Perhaps the most interesting lost Saint and Chapel is one not normally associated with this part of Cornwall, known locally as St Winnol, the village is named after him, but it has no church. Elsewhere in Cornwall the saint is known as St Winwalloe.  Legend has it that the saint built a chapel on the heath at Eglaroose by Lantic on the cliffs above Portwrinkle. This overlooking Whitsand Bay, originally Seythin Bay, the point at which he arrived when he came over from Douarnez in Brittany.

The saint’s feast day is on the 3 March; hence the old rhyme:

First comes David, then comes Chad

Next comes Winnol, blowing like mad

Whether in white or whether in black

Or whether got up in old house ‘thack’

I would be grateful to anyone who knows what the last two lines mean! Should it be ‘weather’ rather than whether, as the saint is associated locally with the spring gales?

Some have pointed out that roof ‘thack’ may been thatch, which the gales frequently blew away. It remains a bit of a mystery and although there was definitely a chantry chapel somewhere here up until the Reformation, linked to St Germans Priory, or old Lanaled. This is of course much later than the time when St Winnol would have been here. In Brittany the saint is known as St Gwenole and is associated with swallows, birds known in both Cornwall and Cornuaille as ‘gwennolls’. The saint’s preaching was so seductive even the fishes rose up in the bay to listen. Perhaps because his chapel is lost the saint was also associated with Rame Head, which does of course still have a chapel, although now dedicated to the Archangel St Michael. Curiously the Breton saint is also associated with a headland Chapel at Penhors, while the old Cornish name for Rame is also Penhors/Penhorth, or Pendenhar.

The churches at Rame; St Germanus and Maker; St Mary & St Julian, are both fine examples of maritime religious sites and between Maker or old Macuir and Mount Edgcumbe House is the Holy Well and retreat of St Julian (the Hospitaler?), although this is probably a medieval name for an earlier Celtic saint, perhaps St Jullitta. Maker derives its name from ‘magor’ and seems to refer to a Roman or Romano-British villa or manse that once looked out over Plymouth Sound.
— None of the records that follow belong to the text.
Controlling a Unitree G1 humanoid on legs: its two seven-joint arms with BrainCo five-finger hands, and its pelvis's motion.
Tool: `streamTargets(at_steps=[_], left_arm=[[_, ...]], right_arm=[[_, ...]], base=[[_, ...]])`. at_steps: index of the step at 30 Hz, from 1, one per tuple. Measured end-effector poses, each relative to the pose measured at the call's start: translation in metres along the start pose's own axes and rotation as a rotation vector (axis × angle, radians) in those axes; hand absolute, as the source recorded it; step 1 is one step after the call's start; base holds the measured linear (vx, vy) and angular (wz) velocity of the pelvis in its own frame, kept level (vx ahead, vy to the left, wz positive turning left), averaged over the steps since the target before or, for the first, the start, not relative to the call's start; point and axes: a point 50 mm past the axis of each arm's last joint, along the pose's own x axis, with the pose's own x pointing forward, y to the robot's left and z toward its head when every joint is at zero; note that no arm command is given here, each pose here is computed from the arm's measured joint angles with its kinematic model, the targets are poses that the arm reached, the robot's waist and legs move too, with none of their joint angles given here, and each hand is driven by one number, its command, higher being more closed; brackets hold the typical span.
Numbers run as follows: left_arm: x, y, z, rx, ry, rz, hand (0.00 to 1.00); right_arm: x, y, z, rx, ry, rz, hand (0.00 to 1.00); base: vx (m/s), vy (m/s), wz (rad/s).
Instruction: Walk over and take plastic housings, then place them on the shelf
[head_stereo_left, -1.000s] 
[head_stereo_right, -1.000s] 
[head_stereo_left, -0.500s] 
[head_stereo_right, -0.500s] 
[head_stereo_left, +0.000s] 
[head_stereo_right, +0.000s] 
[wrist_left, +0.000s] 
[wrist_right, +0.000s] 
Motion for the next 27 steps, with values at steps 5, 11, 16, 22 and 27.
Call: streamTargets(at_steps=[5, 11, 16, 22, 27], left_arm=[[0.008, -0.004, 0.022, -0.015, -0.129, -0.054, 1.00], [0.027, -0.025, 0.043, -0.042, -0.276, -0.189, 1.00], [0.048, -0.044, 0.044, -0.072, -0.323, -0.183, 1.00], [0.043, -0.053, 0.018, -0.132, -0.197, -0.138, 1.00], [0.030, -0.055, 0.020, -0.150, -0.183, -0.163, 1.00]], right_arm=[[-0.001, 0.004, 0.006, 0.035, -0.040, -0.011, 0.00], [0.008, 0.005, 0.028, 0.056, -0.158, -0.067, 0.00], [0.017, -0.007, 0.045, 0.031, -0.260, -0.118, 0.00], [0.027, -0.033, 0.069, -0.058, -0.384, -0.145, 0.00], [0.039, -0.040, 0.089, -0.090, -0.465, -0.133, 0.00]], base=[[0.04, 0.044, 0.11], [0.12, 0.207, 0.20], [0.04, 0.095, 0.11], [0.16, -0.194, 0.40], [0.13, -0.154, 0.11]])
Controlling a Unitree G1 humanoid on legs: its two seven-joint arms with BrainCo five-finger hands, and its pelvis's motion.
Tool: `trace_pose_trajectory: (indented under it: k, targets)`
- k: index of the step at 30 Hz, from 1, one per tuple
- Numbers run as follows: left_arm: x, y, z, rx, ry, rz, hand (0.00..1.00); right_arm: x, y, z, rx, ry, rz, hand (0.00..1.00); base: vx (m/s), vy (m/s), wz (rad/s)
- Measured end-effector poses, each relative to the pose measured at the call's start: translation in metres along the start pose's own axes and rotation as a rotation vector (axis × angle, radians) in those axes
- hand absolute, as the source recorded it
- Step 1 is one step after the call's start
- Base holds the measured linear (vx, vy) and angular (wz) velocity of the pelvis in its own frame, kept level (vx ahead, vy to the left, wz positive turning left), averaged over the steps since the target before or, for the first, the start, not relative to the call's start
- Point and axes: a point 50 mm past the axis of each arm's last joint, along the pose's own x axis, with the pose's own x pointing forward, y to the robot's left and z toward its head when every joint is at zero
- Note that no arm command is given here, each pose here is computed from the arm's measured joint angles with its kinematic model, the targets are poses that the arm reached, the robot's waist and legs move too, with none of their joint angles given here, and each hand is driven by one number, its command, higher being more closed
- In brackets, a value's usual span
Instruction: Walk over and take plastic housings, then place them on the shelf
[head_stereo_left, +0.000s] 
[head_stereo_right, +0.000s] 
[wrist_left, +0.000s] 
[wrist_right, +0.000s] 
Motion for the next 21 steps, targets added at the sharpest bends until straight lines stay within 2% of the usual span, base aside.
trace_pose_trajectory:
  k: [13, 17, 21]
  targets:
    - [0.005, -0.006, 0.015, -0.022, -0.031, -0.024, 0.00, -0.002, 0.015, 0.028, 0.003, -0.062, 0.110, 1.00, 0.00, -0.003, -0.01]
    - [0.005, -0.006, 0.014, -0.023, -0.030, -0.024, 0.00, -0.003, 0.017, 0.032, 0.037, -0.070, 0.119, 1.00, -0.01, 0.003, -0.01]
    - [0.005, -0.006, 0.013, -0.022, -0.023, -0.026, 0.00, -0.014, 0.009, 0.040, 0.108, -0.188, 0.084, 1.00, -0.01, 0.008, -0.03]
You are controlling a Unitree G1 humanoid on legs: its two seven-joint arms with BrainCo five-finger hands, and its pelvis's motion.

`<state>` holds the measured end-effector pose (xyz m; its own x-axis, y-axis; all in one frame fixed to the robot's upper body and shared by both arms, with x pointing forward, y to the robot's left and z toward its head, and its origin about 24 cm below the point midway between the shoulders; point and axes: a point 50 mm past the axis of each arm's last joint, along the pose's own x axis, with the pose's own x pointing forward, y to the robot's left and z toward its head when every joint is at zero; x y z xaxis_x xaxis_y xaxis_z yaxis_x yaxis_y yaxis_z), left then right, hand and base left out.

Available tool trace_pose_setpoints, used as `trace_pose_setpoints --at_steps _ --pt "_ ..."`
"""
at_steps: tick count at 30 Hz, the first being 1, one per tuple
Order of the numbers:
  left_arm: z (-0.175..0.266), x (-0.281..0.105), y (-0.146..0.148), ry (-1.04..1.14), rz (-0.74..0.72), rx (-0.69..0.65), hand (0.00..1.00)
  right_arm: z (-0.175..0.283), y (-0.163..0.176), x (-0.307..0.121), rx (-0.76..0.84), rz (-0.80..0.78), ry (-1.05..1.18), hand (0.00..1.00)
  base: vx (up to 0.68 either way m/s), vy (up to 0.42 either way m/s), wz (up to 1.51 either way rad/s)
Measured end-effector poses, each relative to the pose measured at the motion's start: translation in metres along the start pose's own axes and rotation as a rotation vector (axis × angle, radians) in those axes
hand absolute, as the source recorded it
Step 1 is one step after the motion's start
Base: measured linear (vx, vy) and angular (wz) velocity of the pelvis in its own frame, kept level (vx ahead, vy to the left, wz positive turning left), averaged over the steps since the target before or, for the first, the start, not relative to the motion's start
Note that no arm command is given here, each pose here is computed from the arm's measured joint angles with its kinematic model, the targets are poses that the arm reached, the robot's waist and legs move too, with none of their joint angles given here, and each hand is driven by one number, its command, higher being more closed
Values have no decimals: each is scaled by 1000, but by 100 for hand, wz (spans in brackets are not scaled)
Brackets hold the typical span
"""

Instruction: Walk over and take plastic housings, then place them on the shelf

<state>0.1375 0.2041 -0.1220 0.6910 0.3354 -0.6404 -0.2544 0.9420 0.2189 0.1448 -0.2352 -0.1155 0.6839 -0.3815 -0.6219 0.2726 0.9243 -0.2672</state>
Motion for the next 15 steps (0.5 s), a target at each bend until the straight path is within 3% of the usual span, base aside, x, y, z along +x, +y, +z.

It was known as Gereint’s Gift because of its association with the famous King Gereint of Dumnonia who gave his manor there to St Aldhelm of Sherborne Abbey in the eighth century before he died in a battle with King Ine of Wessex.

There is another an old Baptismal well; the Ladywell associated with another Church of St Mary: The Blessed Virgin at Sheviock, which has a number of fine recumbent carved figures of the local Courtney and Dawney families. The church is also connected to the ancient legend of Dando or the Dondu and his Wild Hunt.

Finally, perhaps the most ancient ‘religious’ monument in Cornwall has only recently been discovered by Nomansland, near Downderry, a prehistoric Cursus (not on any map) and only visible from the air as ‘crop-markings’.